3. A partial lien waiver form stated that, with the payment made, the subcontractor was deemed “paid in full” for all work performed through the date of the waiver. As the job progressed, existing extras continued to be negotiated before and after the lien waiver forms were signed. Later, the GC rejected a large claim saying it was barred by the prior waiver language.

These rules of contract interpretation should help you analyze these problems.

More definite means higher rank

Many, if not most, contracts have conflicting terms or terms capable of more than one meaning. To get to the parties’ intent, an order of precedence is applied—the more definite the language, the higher the value the phrase is given. Generally, precedence is given to handwritten language over typed, followed by preprinted.

Unless the contract says otherwise, specifications take precedence over drawings and drawing details over specifications.

Exercise caution as contract language can modify the rule. In one case, the owner’s language was “large scale drawings shall take precedence over small, scaled drawings.” Here, the word “scale” is used in two different senses. The clause means that details took a backseat to concept drawings, turning the specific/general rule on its head.

Lists of like kind

The contract drafter may want to list items that the subcontractor is responsible for providing but does not list all possibilities. The language may be that you are responsible for “all nuts, bolts, connections, clamps, etc., whether or not shown on the drawings.” If there is a dispute over what was included in the “etc.,” the rule applied is called “ejusdem generis,” meaning things of like kind. So, a cleavis hanger might be considered to be included in the list, but not a generator.

Course of dealing/performance

Course of dealing concerns how the same parties acted with each similar contract language on past comparable jobs. For example, on all past jobs, the GC allowed the sub to use its ladders and scaffolding.

Course of performance concerns how the parties acted on the current job. For example, the GC allowed the subcontractor to use the same area for storage for many months.

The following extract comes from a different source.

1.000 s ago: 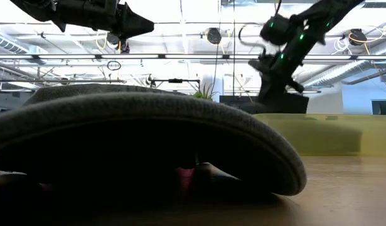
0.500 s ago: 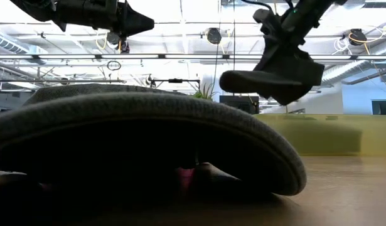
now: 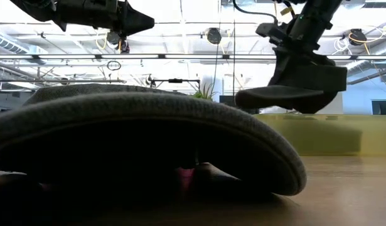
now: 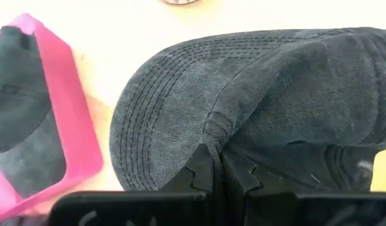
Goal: Pick & Place hat
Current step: Put the top black cap into the yellow bin
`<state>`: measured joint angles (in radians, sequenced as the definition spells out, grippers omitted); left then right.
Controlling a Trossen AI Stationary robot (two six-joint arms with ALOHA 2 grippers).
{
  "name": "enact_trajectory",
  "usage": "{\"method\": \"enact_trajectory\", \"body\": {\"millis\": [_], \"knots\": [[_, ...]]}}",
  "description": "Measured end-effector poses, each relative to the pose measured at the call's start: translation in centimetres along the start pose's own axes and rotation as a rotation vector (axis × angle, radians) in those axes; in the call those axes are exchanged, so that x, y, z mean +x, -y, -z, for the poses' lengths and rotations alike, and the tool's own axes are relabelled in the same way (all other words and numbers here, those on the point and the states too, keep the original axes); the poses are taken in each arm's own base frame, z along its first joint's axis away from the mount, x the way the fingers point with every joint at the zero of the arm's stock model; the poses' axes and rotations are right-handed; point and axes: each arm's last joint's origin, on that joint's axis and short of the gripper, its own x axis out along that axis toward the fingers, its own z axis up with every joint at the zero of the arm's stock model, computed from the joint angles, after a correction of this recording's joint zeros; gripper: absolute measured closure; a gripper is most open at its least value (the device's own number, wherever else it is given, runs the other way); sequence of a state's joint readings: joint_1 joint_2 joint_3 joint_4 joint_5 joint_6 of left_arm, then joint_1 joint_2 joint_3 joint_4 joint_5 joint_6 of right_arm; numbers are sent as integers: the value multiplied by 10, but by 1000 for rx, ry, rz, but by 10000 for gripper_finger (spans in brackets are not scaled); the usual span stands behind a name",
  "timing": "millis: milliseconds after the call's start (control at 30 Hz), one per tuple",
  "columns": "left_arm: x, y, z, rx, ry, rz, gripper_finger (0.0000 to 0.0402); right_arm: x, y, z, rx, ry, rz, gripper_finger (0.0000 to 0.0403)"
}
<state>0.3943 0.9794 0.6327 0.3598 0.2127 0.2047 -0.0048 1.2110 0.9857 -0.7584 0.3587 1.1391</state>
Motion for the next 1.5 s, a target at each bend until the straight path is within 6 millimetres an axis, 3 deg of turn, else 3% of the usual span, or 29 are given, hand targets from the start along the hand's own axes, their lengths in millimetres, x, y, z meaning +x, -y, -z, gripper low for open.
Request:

In both of these examples, if the GC changed the practice, the sub could have a claim. The courts have ruled these side understandings cannot add to, or delete from, the written terms of the agreement.

The merger clause

Your subcontract may contain a provision that states: “No promises, representations, or understandings are valid unless expressly contained herein.” Any precontract communications or assumptions, to be enforceable, must be merged into the written agreement. The clause is a warning to subcontractors that they must insert into the final agreement any precontract clarifications, exclusions, assumptions, etc.

Burden is on the drafter

If the contract has ambiguous language, the drafter is held responsible and the other party’s reasonable interpretation governs. The term of art is “contra proferentem”—against the party that created the problem. For example, the specifications say “paint all exposed surfaces.” The drafter/owner wanted the interior attic walls painted, but the contractor thought “exposed” meant exposed to the public or the elements, a reasonable interpretation.

Using the rules from this article, how would you resolve these contract interpretation/ambiguity problems?